My BC cock and white hen pushed out a blue and red baby. Could the red be from the white hen. I know for sure that the cock is 100% BC going all the way down to his grandparents. The white hen was an unbanded stray that joined my flock about a month ago and i don't know anything about her. Any thoughts would be appreciated.


----------



## lance_harmon (Oct 18, 2008)

Yes the white can mask any color.


----------



## jbangelfish (Mar 22, 2008)

*Ash red or recessive red?*



g0ldenb0y55 said:


> My BC cock and white hen pushed out a blue and red baby. Could the red be from the white hen. I know for sure that the cock is 100% BC going all the way down to his grandparents. The white hen was an unbanded stray that joined my flock about a month ago and i don't know anything about her. Any thoughts would be appreciated.


I'm assuming you are referring to ash red, which would have to come from the hen. Most whites are homozygous grizzle ash reds that have been bred to become white, they are still ash red underneath. If this is the combination that you have, all young should be grizzles, and the cocks should be ash red, hens blue. Eye color on these whites is usually orange or normal colored.

Recessive white can hide any color and any number of other factors. These are the bull eyed whites. Any young from a recessive white will be split for recessive white. You can figure out the base color of these by test matings such as you have made.

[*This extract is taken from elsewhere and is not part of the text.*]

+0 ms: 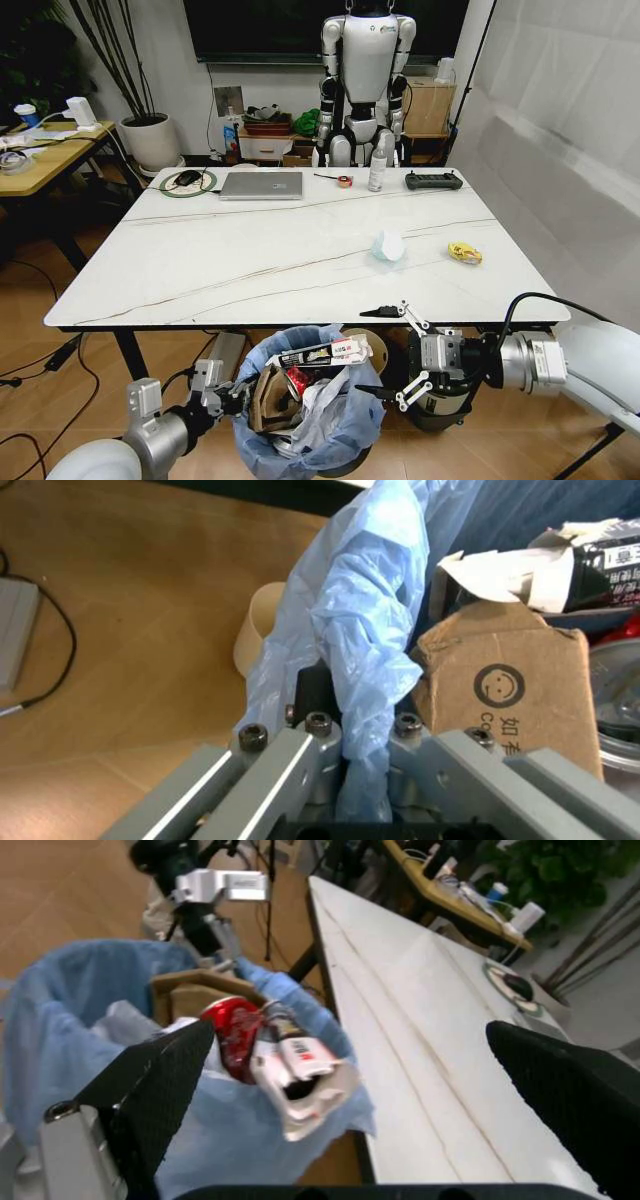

A recessive red would be the result of both parents carrying the gene. This is less likely as recessive red is not as common in homers but there are getting to be more of them. Both types of whites are pretty common in homers.

Bill


----------



## MaryOfExeter (Sep 30, 2007)

If it's ash-red, it would have to come from the hen, as ash-red is dominate to blue 
And in that case, you'd have a sex-linked mating, so all blue babies would be hens, and all reds, cocks.


----------